While we appreciate this recognition, we question whether our political leaders realize that many doctors and hospitals that offer this high-value care are reaching the point where we cannot afford to provide it to patients with government-sponsored insurance such as Medicare and Medicaid. We worry that the same could hold true for patients in a new government-run public insurance plan.
Despite the fact that we strive to give patients the right level of care -- everything they need, no more and no less -- we consistently suffer huge financial losses due to the government price-controlled Medicare payment system, which financially punishes providers who offer higher quality care at a lower cost.
Last year alone, Mayo Clinic lost hundreds of millions of dollars caring for Medicare beneficiaries -- the very patients with complex, complicated illnesses that we want to see and can serve well. Because of this shortfall, our other patients pay more to make up the difference. Someday soon, neither Mayo Clinic nor those other payers will be able to afford this situation.
Meanwhile, overall Medicare spending is ballooning because many providers have responded to price controls by increasing the number of services they offer . . . spending less and less time with patients but having them return for more frequent office visits, tests and procedures, driving up the volume of billable services. An example: From 2001 to 2005, Medicare cut payments to physicians yet spending-per-beneficiary rose because volumes increased. Research from the Dartmouth Atlas of Health Care shows that many of these "extra" services add nothing but cost to the patient's care.
To stem skyrocketing health care costs, lawmakers must create financial incentives that reward caregivers for working together to provide high-quality, affordable care. They must pay for value. More than 25 years of experience have proven that price controls do the opposite, yet more than half the financing in proposed health care reform bills comes from continued across-the-board reductions in price-controlled payments. That won't work.

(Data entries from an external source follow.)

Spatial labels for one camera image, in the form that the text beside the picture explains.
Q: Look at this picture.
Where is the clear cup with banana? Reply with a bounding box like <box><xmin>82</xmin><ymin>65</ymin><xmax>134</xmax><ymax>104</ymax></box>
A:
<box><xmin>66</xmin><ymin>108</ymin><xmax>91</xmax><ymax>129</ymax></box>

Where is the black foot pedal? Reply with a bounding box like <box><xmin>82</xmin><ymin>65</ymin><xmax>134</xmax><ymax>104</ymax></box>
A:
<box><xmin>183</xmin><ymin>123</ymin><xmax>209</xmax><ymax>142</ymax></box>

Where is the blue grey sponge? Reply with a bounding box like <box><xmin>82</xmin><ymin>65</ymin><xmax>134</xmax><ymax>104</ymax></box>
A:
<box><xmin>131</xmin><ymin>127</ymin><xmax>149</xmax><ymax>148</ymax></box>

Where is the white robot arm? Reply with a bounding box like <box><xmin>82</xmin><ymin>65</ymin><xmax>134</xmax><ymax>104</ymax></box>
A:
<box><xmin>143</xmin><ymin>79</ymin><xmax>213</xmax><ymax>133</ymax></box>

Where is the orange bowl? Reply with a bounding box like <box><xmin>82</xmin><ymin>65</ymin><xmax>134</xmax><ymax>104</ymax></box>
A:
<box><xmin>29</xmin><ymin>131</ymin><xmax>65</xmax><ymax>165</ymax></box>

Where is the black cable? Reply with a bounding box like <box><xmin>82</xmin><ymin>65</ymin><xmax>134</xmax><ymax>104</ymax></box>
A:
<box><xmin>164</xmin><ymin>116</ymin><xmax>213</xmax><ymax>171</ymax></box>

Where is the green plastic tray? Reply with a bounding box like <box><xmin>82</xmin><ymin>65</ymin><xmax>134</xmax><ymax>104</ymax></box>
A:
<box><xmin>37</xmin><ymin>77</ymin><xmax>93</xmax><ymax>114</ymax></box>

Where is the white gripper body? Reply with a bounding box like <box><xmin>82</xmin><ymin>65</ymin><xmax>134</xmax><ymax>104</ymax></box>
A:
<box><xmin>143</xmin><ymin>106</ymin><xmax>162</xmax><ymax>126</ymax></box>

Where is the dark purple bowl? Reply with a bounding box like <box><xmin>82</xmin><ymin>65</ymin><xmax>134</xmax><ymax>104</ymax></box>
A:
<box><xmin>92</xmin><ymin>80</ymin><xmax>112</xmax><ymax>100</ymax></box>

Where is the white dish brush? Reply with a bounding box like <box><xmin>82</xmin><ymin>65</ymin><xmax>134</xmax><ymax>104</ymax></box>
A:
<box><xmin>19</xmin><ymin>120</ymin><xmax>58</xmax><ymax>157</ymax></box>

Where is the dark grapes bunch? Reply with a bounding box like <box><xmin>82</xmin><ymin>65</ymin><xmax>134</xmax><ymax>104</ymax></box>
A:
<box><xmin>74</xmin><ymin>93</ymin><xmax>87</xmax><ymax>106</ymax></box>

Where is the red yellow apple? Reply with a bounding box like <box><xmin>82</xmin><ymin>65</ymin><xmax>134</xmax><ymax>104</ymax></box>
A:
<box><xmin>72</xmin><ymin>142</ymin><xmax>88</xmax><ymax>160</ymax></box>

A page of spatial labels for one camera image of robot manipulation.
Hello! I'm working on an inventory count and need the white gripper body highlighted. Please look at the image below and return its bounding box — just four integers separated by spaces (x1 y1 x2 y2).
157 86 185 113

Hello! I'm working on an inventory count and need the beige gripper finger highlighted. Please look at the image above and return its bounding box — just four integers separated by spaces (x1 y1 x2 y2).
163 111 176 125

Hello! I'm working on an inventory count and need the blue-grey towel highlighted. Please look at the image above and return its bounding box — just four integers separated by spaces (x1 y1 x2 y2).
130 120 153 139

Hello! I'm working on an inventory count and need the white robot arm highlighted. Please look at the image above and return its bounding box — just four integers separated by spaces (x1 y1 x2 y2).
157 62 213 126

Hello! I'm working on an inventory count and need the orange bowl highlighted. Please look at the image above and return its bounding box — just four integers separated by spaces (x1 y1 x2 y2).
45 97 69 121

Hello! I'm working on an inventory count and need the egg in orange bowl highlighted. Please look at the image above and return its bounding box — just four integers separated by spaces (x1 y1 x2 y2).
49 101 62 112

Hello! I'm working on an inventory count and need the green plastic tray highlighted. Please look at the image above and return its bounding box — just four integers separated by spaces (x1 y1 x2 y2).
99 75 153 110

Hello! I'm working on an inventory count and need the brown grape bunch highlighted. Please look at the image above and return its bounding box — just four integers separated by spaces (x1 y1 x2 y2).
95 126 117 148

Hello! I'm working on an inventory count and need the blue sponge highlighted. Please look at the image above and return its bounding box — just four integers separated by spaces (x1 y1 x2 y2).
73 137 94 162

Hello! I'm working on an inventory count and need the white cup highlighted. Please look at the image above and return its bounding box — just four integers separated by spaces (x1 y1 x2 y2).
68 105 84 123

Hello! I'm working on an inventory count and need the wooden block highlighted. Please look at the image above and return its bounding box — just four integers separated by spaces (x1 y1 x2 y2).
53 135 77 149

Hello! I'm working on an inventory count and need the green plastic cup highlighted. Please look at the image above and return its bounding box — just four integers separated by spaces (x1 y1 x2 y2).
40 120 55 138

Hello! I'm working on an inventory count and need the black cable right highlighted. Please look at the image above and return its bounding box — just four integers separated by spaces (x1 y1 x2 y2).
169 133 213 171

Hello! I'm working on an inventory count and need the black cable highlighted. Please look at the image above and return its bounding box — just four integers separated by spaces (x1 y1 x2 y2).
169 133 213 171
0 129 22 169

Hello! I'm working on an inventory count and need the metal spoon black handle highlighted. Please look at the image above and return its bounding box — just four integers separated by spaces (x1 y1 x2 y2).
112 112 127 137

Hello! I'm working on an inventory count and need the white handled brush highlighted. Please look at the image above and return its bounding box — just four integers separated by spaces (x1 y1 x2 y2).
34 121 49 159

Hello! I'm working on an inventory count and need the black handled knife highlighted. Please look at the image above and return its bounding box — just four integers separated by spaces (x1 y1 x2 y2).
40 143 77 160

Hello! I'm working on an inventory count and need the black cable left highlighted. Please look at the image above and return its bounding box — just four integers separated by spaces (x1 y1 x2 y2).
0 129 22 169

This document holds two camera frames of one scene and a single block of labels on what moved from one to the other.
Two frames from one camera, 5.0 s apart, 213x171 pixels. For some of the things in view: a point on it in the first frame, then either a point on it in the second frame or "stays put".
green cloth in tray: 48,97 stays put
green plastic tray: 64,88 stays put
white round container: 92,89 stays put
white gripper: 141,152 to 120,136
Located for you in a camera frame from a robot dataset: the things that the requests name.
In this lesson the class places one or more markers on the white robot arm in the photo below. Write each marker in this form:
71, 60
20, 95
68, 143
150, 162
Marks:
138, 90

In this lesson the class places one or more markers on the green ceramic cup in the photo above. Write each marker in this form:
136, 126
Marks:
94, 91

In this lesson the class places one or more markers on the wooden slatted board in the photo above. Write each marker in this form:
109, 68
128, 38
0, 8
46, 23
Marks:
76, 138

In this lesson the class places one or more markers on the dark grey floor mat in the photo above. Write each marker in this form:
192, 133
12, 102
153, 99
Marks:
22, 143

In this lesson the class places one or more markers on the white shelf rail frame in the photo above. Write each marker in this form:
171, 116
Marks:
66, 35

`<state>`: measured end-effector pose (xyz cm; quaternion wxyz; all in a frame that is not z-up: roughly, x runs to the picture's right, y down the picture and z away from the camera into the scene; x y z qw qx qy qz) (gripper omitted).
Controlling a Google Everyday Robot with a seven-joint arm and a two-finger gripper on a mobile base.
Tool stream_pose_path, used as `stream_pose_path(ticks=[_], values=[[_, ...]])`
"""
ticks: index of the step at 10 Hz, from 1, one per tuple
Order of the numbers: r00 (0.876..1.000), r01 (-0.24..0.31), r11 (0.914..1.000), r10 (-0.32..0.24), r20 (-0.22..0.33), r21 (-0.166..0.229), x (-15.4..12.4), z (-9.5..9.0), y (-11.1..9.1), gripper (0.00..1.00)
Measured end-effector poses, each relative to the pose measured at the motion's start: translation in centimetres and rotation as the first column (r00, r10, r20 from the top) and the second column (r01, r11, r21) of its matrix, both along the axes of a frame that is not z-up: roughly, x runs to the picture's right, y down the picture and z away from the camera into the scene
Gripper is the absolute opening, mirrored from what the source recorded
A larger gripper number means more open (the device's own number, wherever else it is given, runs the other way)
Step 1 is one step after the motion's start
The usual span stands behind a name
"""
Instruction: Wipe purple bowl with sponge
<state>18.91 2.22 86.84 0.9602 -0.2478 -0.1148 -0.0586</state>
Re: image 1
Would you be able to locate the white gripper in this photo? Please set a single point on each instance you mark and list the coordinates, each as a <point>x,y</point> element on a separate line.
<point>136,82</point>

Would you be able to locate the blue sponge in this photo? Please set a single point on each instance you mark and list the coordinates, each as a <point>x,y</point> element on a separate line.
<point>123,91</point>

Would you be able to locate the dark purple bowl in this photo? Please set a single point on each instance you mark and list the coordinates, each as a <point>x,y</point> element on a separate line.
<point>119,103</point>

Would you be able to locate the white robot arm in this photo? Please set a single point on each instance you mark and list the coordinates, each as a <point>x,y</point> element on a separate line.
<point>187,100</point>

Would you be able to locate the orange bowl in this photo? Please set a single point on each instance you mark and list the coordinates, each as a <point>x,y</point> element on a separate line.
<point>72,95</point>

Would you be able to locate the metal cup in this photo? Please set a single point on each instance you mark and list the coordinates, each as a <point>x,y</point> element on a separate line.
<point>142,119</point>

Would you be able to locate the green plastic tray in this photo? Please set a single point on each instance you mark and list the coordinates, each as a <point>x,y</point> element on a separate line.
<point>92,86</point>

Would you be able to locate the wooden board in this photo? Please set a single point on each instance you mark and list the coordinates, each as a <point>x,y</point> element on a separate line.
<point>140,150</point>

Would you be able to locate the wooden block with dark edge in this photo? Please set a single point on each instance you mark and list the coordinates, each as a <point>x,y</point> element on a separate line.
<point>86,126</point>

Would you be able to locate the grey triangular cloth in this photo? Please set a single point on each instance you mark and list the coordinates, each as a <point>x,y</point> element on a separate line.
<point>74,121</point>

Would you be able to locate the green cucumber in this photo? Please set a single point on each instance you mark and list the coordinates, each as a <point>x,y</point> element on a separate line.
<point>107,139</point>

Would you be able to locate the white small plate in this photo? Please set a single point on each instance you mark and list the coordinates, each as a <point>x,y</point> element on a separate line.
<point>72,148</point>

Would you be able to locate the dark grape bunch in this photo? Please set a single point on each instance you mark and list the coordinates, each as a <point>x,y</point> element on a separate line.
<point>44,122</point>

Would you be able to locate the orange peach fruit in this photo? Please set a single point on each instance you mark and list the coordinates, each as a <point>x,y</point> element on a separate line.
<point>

Instead, lawmakers should put the money where their mouth is. Define and pay for "a great value": superior patient outcomes, safety and service provided at the lowest possible cost. We can create this simple value score for clinics and hospitals by using standard performance data and hone these measures as better information becomes available.
Over the long term, we should pay for value without artificial price controls. Recognizing that price controls will not go away tomorrow, however, we support an interim approach that would work within the existing Medicare payment model.
A bill recently introduced by Rep. Ron Kind (D-Wis.) and others entitled the Medicare Payment Improvement Act (H.R. 2844) takes an initial step at rewarding value (a similar bill was introduced in the Senate by Sen. Amy Klobuchar (D-Minn.) and others). It is a simple concept: Insert a value "index" into the current Medicare payment formula to financially reward high-value providers and offer an incentive for low-value practitioners to improve. In this case, a health care value index is a basic indicator of "a great value" -- a positive medical outcome and high satisfaction compared to the total bill that later arrives in the mailbox.
Over time, we believe that a value index has potential to put downward pressure on the cost curve by rewarding high-quality, efficient providers with payment increases over the standard Medicare rate. When a portion of their payments is based upon value, doctors and hospitals will begin to seriously weigh the benefit of ordering more tests because additional medical spending that does not improve outcomes reduces overall value -- and consequently would reduce their Medicare reimbursement. Health care professionals also will begin to understand the value they can add by working in teams to improve care and reduce costs.
To be clear, this is not about rationing care or denying access to needed treatment. That would not be high-value care -- outcomes would be poor and satisfaction horribly low. Rather, it's about holding doctors and hospitals accountable for everything we want in health care -- quality and efficiency. Then, institute a "grading scale" for health care payments, rewarding (not penalizing) people and institutions that can deliver the complete package.